The iPod Nano was more than a music device for holding 1000+ songs. It allowed me to experience, for the first time, the intuitive interface created by engineers and designers at Apple. To select a new song, I used the click wheel to scroll through songs organized by album, artists, and playlist with hepatic feedback. Als, I could use the same interface to change volumes easily when playing my music. The 2" QVGA screen was best of its class, and I had never seen a small screen with such vibrant color and playful interface.
Apple has always cared about the end to end user experience and its Ecosystem. Before the iPhone and App Store, iTunes was the center of the Apple universe. To sync my songs to my iPod, I had to install iTunes on my Windows PC and thus became an Apple Software user. It took me a while to understand the iTunes “sync” feature. To move my songs to my iPod, I could not just copy and paste them to a mounted folder. Instead, I needed to import them to iTunes first and later sync them to my iPod.

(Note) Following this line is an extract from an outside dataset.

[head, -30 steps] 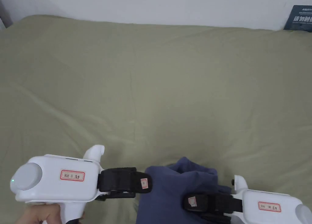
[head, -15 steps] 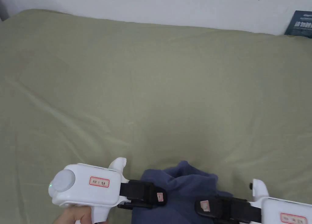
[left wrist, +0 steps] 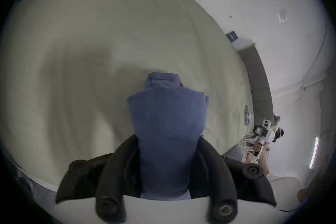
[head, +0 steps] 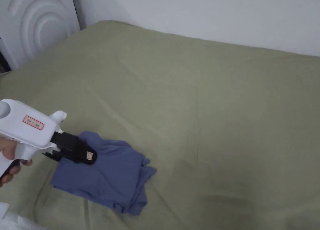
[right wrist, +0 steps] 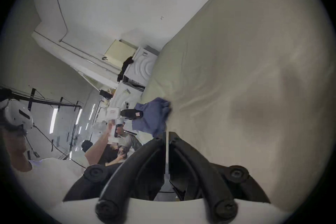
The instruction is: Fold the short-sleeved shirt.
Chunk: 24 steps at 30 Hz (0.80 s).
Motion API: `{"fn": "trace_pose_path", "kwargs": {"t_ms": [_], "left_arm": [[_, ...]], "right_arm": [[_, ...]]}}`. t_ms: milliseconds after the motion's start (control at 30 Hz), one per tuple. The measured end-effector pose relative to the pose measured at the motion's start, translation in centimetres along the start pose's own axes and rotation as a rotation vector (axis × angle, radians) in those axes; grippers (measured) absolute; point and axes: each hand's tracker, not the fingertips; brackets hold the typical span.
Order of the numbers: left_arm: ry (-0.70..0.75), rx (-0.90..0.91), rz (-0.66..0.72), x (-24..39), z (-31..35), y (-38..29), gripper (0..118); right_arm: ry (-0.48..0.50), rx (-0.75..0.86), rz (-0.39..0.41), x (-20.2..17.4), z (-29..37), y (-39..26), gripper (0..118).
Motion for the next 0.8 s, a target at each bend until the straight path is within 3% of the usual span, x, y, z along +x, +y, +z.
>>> {"fn": "trace_pose_path", "kwargs": {"t_ms": [167, 267, 300, 333, 367, 400, 600, 733, 767, 800], "left_arm": [[0.046, -0.065, -0.008, -1.7, 0.6, 3.6, 35], [0.066, -0.086, -0.038, -1.7, 1.0, 4.4, 50], [0.096, -0.086, -0.047, -1.5, 1.1, 4.3, 50], [0.151, -0.084, -0.068, -1.2, 1.3, 4.2, 86], [0.201, -0.065, -0.089, -0.9, 1.8, 4.0, 110], [0.229, -0.028, -0.096, -1.0, 2.7, 3.8, 118], [0.284, 0.191, -0.121, 4.4, 5.4, 0.3, 118], [0.175, 0.299, -0.227, 13.6, 2.1, -4.1, 118], [0.158, 0.319, -0.256, 16.6, 0.8, -5.3, 112], [0.122, 0.4, -0.275, 19.2, 0.0, -6.6, 96]], "right_arm": [[-0.075, 0.016, -0.018, 0.8, 0.4, 0.6, 6], [-0.078, 0.02, -0.025, 1.0, 0.6, 0.8, 6], [-0.081, 0.021, -0.025, 0.9, 0.6, 1.0, 6], [-0.08, 0.021, -0.021, 0.8, 0.7, 1.2, 6], [-0.079, 0.019, -0.014, 0.6, 0.8, 1.3, 6], [-0.076, 0.019, -0.004, 0.3, 0.9, 1.4, 6], [-0.045, 0.066, 0.08, -2.0, 2.8, 2.1, 6], [-0.119, 0.136, 0.226, -5.4, 4.8, 2.7, 6], [-0.159, 0.159, 0.28, -6.6, 5.1, 2.9, 6], [-0.219, 0.197, 0.334, -7.8, 5.4, 2.9, 6]]}}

I soon discovered that iTunes was more than a sync tool. It was an excellent multimedia organization tool. After importing all of my songs, I edited my music metadata with perfect album arts, artist info, and descriptions. I took full advantage of the sync feature and made the same metadata magically appear on my iPod along with my favorite photos and occasionally videos (I once watched a whole episode of Prison Break on my iPod Nano and became very dizzy afterward, so I decided not to use the iPod for long-length videos again). Besides, iTunes supported full management of music from CDs. I imported songs, downloaded metadata, and album art, and burned my favorite playlists into CDs which I proudly shared with my family and friends.

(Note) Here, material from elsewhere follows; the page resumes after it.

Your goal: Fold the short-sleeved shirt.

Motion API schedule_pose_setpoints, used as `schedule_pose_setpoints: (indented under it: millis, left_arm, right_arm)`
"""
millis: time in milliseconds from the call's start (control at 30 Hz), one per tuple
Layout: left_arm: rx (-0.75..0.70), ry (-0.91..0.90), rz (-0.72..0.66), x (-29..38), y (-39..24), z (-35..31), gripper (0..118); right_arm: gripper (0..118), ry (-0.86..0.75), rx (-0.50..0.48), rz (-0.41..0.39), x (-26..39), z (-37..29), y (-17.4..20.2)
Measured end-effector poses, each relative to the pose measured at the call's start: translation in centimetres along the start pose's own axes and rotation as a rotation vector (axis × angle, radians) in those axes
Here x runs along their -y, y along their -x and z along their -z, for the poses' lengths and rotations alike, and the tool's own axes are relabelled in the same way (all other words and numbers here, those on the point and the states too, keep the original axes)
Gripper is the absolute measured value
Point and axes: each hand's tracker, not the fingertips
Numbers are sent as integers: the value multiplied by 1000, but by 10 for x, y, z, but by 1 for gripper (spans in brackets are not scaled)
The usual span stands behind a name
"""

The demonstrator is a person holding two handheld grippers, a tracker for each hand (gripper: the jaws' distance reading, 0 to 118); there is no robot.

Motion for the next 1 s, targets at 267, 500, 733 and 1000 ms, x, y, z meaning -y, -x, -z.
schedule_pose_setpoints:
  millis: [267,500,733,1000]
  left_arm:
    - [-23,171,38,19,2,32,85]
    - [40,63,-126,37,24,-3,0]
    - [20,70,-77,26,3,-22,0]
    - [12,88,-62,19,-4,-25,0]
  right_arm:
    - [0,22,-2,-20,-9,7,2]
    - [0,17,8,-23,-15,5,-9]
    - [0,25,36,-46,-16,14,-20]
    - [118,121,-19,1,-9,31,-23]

After managing my media in iTunes became a necessity, I decided to try out the purchasing music, TV shows, and movies from the iTunes Store. Throughout the years, I have watched some of my favorite film using iTunes, and my first memorable experience was The Dark Knight from Christopher Nolan released in 2008.
For many years, Apple builds its foundation on the combination of hardware, software, and services. With the introduction of the iPhones, the iCloud, the iPads, and the modern Macs, Apple gradually shifted its focus from iTunes to the cloud and streaming centered ecosystem. While we debate whether or not subscribing to all is better than owning one, Apple Music subscription is replacing the iTunes purchasing model. Soon, we will have the Apple TV app for Mac to compliment the TV show and movie watching experience on Apple TVs. Apple is becoming a multimedia subscription service company, and iTunes is no longer needed or desired.
As a side note, the new iPod touch was Apple’s farewell gift to the end of a significant era. There is nothing special about the iPod touch, but that is how Apple could keep the cost low. “Fun at full speed.” The new iPod touch is the entry point to Apple’s new ecosystem, a 4-inch Retina window to endless music, apps, games, and videos.